There is also a very clever plot here, complete with red herrings and hinging on various emotional ties between different characters in the novel. I was fooled completely, and surprised at the end - and any reader who enjoys what I'd call a "thoughtful thriller" will be similarly rewarded.

While I think Mark Billingham is a remarkably talented and welcome addition to the crime genre, I think Ian Rankin, the primary and perhaps most effective practitioner of this same kind of "thoughtful thriller", just can't be beat. Not only does he have the skills of the born storyteller, he has the skills of the novelist, and there is character development, theme and setting here worthy of any so called "serious" novelist. For the mystery afficionado, just think of other great British authors like Reginald Hill, Ruth Rendell and Minette Walters, and you get the picture. Having read and enjoyed Rankin's first novel, Knots and Crosses, some time ago I was delightfully surprised by his growing maturity as a writer. Dead Souls is a knockout.

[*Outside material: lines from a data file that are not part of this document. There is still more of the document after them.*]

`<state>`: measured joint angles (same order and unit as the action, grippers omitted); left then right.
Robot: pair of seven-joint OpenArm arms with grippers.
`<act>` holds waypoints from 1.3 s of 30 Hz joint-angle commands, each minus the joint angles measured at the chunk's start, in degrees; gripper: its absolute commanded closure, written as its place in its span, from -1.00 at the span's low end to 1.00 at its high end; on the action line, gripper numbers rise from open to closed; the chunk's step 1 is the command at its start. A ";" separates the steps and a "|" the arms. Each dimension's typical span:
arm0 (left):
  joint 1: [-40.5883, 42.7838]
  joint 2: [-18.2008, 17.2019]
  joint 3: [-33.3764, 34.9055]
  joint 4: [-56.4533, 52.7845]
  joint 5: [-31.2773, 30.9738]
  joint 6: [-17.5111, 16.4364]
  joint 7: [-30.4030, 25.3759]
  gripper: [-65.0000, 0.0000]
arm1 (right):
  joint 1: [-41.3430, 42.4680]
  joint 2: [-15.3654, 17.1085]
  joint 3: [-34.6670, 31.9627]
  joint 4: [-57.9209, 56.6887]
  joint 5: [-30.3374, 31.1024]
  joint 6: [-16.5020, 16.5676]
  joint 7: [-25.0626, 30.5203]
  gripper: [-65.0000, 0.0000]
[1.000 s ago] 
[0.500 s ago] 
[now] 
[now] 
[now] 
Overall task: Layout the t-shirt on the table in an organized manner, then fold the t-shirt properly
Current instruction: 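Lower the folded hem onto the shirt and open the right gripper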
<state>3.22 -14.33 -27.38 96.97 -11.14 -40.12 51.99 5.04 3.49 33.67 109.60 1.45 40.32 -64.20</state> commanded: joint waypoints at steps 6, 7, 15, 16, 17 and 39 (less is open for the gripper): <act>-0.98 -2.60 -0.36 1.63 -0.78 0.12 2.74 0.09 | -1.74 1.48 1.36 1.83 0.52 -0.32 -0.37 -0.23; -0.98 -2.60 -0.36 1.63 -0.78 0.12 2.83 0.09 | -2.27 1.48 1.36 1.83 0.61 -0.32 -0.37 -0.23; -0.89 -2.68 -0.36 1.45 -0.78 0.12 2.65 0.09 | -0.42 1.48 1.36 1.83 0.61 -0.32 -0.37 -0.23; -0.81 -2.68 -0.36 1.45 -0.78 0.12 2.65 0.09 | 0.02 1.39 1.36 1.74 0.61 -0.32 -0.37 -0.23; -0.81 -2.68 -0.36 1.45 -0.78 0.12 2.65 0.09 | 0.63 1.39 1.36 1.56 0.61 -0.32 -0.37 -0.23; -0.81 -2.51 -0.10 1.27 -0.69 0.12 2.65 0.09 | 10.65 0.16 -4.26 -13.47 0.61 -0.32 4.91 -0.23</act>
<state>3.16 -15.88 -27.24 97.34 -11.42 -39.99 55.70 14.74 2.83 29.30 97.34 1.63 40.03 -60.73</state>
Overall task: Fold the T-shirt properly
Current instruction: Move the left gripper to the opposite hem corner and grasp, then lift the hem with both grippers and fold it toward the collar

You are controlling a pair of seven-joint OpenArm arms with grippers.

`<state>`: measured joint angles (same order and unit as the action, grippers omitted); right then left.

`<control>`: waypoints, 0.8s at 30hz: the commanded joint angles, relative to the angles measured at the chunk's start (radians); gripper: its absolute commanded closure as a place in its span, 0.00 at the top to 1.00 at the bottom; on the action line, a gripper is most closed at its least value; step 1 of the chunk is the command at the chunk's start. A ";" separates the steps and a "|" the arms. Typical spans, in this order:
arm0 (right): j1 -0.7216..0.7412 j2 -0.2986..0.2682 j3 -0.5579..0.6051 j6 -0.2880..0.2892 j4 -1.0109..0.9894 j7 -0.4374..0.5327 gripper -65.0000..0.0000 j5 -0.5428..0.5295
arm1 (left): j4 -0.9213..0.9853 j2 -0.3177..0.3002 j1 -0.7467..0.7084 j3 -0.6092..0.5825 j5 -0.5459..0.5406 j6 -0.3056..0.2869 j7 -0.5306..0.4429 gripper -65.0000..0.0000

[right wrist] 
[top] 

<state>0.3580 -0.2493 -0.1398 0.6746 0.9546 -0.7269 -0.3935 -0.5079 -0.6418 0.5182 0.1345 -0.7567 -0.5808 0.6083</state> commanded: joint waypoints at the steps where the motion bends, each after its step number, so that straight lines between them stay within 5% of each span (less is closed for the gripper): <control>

The novel centers on pedophilia - gross, huh?- but it's never graphic, it's explored from the cops' point of view - Rebus is so disgusted by pedophiles he is driven to act in a way that causes real damage. The conundrum presented in the novel is an interesting one, and I don't think the reader will feel any differently than Rebus does when he sees the results of his actions. Of course, Ian Rankin is a complex writer, and the plot hinges not on one pedophile, but also on the suicide of a fellow cop - niggling away at Rebus as he can't understand it; the disappearance of the son of old school friends; and the re-emergence of a known serial killer, just released from an American prison. Rebus tries to revisit his past with varying results as he attempts to track down the missing son - he's an adult, thus just one of thousands of missing persons, and as he was an adult, there isn't much the police can or will do. Rebus enlists the help of the mother in his search, and his detective work and intuition are top notch. Not to leave anything out, however, there's also a close examination of Rebus' relationship with his recently wheelchair bound daughter, and his somewhat foundering one with his live in girlfriend. Trying to live two lives doesn't work out so well, though Rebus is almost as well able to compartmentalize as any psychopath.

This is a novel of waiting - waiting to see if the recently released prisoner will act again; waiting for the son to show up; waiting to see if the pedophile will act again. Rebus is bad at waiting, and this helps to make the novel successful as well as suspenseful. Ian Rankin is one of the most gifted writers working at the moment - infusing his characters with emotional depth, creating clever and complicated plots, and giving us, as readers, one of the more memorable characters in all of crime fiction.

The traits of the British writers, then, seem to be complexity, emotional and otherwise, paired with wonderful writing and smart (or more than smart) plotting. There are, of course, other recent examples - Val McDermid, Peter Robinson and Minette Walters - to name just a few. If you want to read a novel with your brain fully engaged in the "on" position, reading a Brit is the way to go.